## TASK OBJECTIVE
Down to the last line, repeat the data below exactly.

## SOURCE DATA
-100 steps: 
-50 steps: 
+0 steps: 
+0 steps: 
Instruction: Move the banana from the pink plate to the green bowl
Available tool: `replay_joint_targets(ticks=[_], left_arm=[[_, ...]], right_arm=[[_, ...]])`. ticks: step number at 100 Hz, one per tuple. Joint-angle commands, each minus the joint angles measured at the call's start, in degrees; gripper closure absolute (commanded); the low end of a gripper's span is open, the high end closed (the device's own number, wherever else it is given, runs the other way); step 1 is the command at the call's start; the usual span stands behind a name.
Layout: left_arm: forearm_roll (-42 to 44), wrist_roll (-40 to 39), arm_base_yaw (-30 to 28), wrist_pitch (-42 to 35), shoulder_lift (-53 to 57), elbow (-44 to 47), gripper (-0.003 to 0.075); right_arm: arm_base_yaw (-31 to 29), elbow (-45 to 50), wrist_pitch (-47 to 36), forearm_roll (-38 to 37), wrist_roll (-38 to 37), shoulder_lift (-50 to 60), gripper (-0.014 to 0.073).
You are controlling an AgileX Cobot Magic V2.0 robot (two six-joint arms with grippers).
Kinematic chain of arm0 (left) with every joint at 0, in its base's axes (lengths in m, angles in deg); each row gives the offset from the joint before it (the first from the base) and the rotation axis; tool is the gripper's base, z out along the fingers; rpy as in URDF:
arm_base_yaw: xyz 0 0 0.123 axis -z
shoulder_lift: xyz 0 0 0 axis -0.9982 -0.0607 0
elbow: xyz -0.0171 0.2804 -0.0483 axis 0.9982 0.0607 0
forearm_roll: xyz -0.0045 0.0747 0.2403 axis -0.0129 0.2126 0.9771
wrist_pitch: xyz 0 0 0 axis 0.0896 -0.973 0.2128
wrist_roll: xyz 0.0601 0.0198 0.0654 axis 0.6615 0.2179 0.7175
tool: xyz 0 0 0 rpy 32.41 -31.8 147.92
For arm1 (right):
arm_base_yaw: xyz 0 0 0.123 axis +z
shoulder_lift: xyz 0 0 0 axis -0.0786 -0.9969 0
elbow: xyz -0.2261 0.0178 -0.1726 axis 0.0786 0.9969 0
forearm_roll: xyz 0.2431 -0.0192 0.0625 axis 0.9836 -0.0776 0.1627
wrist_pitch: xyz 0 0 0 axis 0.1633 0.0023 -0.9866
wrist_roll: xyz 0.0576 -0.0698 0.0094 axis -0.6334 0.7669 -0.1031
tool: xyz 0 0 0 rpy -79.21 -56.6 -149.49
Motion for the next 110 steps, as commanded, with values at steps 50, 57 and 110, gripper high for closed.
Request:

## ANSWER
-100 steps: 
-50 steps: 
+0 steps: 
+0 steps: 
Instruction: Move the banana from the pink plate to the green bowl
Available tool: `replay_joint_targets(ticks=[_], left_arm=[[_, ...]], right_arm=[[_, ...]])`. ticks: step number at 100 Hz, one per tuple. Joint-angle commands, each minus the joint angles measured at the call's start, in degrees; gripper closure absolute (commanded); the low end of a gripper's span is open, the high end closed (the device's own number, wherever else it is given, runs the other way); step 1 is the command at the call's start; the usual span stands behind a name.
Layout: left_arm: forearm_roll (-42 to 44), wrist_roll (-40 to 39), arm_base_yaw (-30 to 28), wrist_pitch (-42 to 35), shoulder_lift (-53 to 57), elbow (-44 to 47), gripper (-0.003 to 0.075); right_arm: arm_base_yaw (-31 to 29), elbow (-45 to 50), wrist_pitch (-47 to 36), forearm_roll (-38 to 37), wrist_roll (-38 to 37), shoulder_lift (-50 to 60), gripper (-0.014 to 0.073).
You are controlling an AgileX Cobot Magic V2.0 robot (two six-joint arms with grippers).
Kinematic chain of arm0 (left) with every joint at 0, in its base's axes (lengths in m, angles in deg); each row gives the offset from the joint before it (the first from the base) and the rotation axis; tool is the gripper's base, z out along the fingers; rpy as in URDF:
arm_base_yaw: xyz 0 0 0.123 axis -z
shoulder_lift: xyz 0 0 0 axis -0.9982 -0.0607 0
elbow: xyz -0.0171 0.2804 -0.0483 axis 0.9982 0.0607 0
forearm_roll: xyz -0.0045 0.0747 0.2403 axis -0.0129 0.2126 0.9771
wrist_pitch: xyz 0 0 0 axis 0.0896 -0.973 0.2128
wrist_roll: xyz 0.0601 0.0198 0.0654 axis 0.6615 0.2179 0.7175
tool: xyz 0 0 0 rpy 32.41 -31.8 147.92
For arm1 (right):
arm_base_yaw: xyz 0 0 0.123 axis +z
shoulder_lift: xyz 0 0 0 axis -0.0786 -0.9969 0
elbow: xyz -0.2261 0.0178 -0.1726 axis 0.0786 0.9969 0
forearm_roll: xyz 0.2431 -0.0192 0.0625 axis 0.9836 -0.0776 0.1627
wrist_pitch: xyz 0 0 0 axis 0.1633 0.0023 -0.9866
wrist_roll: xyz 0.0576 -0.0698 0.0094 axis -0.6334 0.7669 -0.1031
tool: xyz 0 0 0 rpy -79.21 -56.6 -149.49
Motion for the next 110 steps, as commanded, with values at steps 50, 57 and 110, gripper high for closed.
Request:

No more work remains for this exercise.